▶ _EXERCISE AIM_
Search the listing below for lines that hold the word "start", and report only how many there are.

┄┄┄┄┄┄

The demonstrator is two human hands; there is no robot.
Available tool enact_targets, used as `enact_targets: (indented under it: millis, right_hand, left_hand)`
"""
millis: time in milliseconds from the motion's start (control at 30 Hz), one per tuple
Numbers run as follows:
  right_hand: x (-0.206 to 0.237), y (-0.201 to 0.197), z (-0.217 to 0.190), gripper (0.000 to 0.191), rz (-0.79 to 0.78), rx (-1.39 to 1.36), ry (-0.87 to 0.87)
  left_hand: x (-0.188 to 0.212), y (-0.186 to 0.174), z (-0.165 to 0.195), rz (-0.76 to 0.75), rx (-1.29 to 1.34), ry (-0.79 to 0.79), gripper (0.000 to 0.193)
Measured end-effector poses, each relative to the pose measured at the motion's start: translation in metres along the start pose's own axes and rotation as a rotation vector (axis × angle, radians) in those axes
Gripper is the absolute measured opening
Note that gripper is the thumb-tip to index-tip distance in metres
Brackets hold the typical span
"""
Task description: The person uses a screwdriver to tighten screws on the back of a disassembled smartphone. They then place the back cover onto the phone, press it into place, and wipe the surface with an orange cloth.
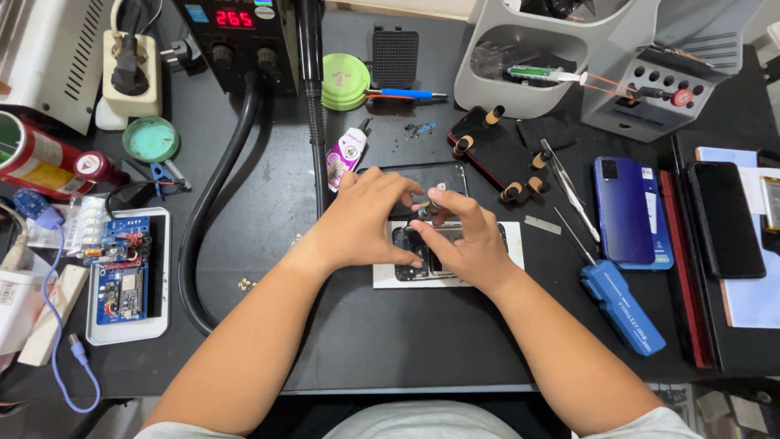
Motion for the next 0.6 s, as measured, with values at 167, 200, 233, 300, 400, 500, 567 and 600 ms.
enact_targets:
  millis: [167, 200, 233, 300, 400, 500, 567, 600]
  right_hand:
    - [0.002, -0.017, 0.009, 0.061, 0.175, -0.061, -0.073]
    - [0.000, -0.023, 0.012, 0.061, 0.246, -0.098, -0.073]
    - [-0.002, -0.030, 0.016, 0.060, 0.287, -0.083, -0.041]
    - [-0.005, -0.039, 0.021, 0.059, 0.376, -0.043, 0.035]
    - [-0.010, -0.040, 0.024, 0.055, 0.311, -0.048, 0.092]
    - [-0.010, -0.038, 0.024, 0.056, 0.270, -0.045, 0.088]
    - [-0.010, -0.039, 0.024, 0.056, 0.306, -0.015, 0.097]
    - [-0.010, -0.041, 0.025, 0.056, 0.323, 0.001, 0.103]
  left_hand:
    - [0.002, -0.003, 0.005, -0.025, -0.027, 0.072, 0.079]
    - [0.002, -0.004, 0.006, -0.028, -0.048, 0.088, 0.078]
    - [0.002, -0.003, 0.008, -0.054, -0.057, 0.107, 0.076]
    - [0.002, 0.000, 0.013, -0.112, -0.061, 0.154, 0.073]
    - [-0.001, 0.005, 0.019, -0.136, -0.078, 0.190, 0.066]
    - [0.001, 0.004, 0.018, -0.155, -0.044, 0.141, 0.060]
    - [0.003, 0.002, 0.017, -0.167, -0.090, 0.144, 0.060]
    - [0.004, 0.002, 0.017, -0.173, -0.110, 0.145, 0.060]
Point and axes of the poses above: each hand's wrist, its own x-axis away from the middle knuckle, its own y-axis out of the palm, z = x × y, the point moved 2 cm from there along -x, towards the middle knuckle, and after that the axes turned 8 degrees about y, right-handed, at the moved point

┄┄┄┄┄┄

▶ _REPLY TO THE EXERCISE_
2